If you are traveling for three weeks, avoid shorter stays or add a longer stay of five or six nights in the same place so you have time to relax. If you keep going at a quick pace, you will need to rest up from your vacation when you get home. On a recent trip, we stayed:
- 2 nights, 1 night, 2 nights, 2 nights, 1 night, 6 nights, 5 nights, 3 nights, 2 nights.
We knew the first part of the trip would be very busy, so we stayed longer in a couple of places in the middle of the trip. Also, in the first part of the trip we visited places we had not been to before. Now, we know where we would like to spend more time on a future trip.
It’s nice to vary what type of place you visit. Mixing stays in small towns with those in larger cities offers a welcome change of pace. Paris, London and Amsterdam are large cities – Bruges is smaller. Other smaller cities or towns that could be added to this itinerary are Delft or Volendam, Netherlands; Vernon, Rouen or Caen, France; or Bath or The Cotswolds in England.
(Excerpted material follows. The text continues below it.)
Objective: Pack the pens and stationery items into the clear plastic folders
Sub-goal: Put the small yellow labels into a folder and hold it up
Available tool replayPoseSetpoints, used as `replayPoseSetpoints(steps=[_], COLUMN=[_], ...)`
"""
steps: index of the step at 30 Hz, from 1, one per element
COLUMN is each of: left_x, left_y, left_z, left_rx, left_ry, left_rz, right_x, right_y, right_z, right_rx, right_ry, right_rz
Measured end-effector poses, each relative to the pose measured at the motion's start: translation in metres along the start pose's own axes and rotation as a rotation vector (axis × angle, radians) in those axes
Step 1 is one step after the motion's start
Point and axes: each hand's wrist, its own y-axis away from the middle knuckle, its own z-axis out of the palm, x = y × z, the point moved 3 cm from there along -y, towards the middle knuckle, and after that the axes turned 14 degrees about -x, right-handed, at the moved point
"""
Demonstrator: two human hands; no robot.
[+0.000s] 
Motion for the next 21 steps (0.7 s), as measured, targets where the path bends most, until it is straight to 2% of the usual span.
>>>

When you have determined where you would like to go, look at the map again. Determine the order you would like to visit the places you have chosen. Although you can usually travel between locations in either direction, sometimes one choice is optimal.
If you are traveling in the spring, it makes sense to travel from the south to the north. It is generally warmer in the south, so starting there, you will travel with the warm weather. If you start in the north, it could be cooler, but by the time you get to the southern portion of your trip it might be hot. If you are traveling in the fall, you would do the opposite.
If you are traveling in the summer or winter, consider the weather where you are traveling. Southern Italy and Greece can be very hot in the summer, but pleasant in the winter. The Scandinavian countries can be terribly cold in the winter but comfortable in the summer.
Once you have a rough plan, begin to research each destination to figure out what activities will be priorities. Adjust your timeline if necessary. Make note of days when sites are closed – the Louvre Museum in Paris is closed on Tuesdays. Plan out what you will do each day, but leave some flexibility in your schedule in case something doesn’t go as planned.
There are many considerations when deciding on a travel itinerary. Although careful planning does not guarantee a perfect trip, it pays to do what you can to maximize the possibility.